For the avoidance of doubt, the contents of Helios Towers' website are not incorporated by reference into, and do not form part of, this announcement.
Information to Distributors
Solely for the purposes of the product governance requirements contained within: (a) EU Directive 2014/65/EU on markets in financial instruments, as amended ("MiFID II"); (b) Articles 9 and 10 of Commission Delegated Directive (EU) 2017/593 supplementing MiFID II; and (c) local implementing measures (together, the "MiFID II Product Governance Requirements"), and disclaiming all and any liability, whether arising in tort, contract or otherwise, which any "manufacturer" (for the purposes of the Product Governance Requirements) may otherwise have with respect thereto, the Shares have been subject to a product approval process, which has determined that the Shares are: (i) compatible with an end target market of retail investors and investors who meet the criteria of professional clients and eligible counterparties, each as defined in MiFID II; and (ii) eligible for distribution through all distribution channels as are permitted by MiFID II (the "Target Market Assessment"). Notwithstanding the Target Market Assessment, distributors should note that: the price of the Shares may decline and investors could lose all or part of their investment; the Shares offer no guaranteed income and no capital protection; and an investment in the Shares is compatible only with investors who do not need a guaranteed income or capital protection, who (either alone or in conjunction with an appropriate financial or other adviser) are capable of evaluating the merits and risks of such an investment and who have sufficient resources to be able to bear any losses that may result therefrom. The Target Market Assessment is without prejudice to the requirements of any contractual, legal or regulatory selling restrictions in relation to the Global Offer. Furthermore, it is noted that, notwithstanding the Target Market Assessment, the Joint Bookrunners will only procure investors who meet the criteria of professional clients and eligible counterparties.
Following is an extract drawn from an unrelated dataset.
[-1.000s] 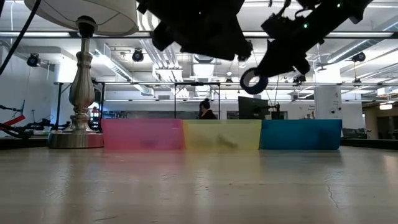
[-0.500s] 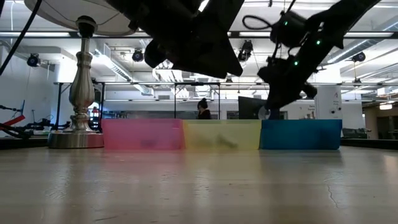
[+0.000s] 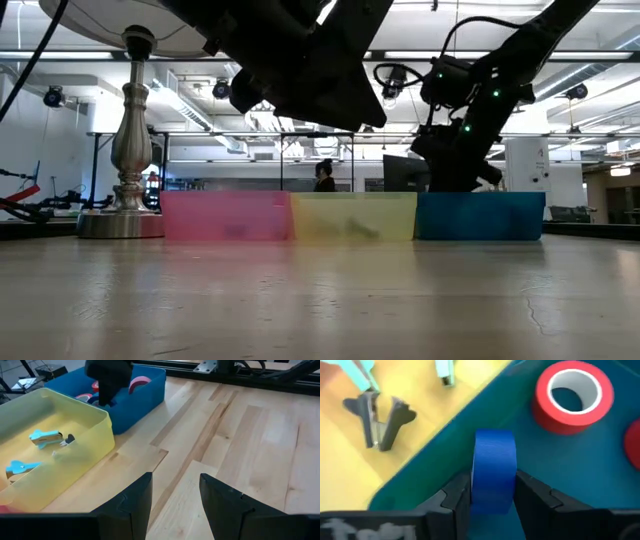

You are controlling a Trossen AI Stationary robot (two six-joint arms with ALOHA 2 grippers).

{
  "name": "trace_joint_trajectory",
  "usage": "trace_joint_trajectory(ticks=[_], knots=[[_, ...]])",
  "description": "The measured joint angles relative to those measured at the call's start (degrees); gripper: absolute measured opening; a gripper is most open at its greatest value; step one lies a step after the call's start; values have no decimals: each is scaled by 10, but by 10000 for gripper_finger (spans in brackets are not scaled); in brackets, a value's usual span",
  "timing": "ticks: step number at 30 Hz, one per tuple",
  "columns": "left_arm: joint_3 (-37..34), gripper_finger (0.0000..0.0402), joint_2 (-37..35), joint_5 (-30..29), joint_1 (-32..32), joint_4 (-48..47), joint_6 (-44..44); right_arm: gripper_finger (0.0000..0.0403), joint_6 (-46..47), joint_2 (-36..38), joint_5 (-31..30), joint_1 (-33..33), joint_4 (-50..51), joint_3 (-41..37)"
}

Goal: Pick and place Stapler, Stapler remover, tape
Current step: Put the blue tape into the blue bin, then return to Home Position

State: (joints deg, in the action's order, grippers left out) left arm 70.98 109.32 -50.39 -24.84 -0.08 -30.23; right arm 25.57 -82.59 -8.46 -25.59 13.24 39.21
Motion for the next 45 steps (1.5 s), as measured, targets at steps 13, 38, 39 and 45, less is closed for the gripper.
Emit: trace_joint_trajectory(ticks=[13,38,39,45], knots=[[0,168,0,0,0,0,3,150,-1,16,-25,1,5,5],[0,168,0,0,0,0,2,126,70,100,-63,42,251,18],[0,168,0,0,0,0,2,125,79,103,-64,50,267,18],[0,168,0,0,0,0,2,116,81,101,-88,67,275,17]])
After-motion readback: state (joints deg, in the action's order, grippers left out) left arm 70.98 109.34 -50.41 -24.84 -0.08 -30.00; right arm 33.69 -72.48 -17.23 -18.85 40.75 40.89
For the avoidance of doubt, the Target Market Assessment does not constitute: (a) an assessment of suitability or appropriateness for the purposes of MiFID II; or (b) a recommendation to any investor or group of investors to invest in, or purchase, or take any other action whatsoever with respect to the Shares.
Each distributor is responsible for undertaking its own target market assessment in respect of the Shares and determining appropriate distribution channels.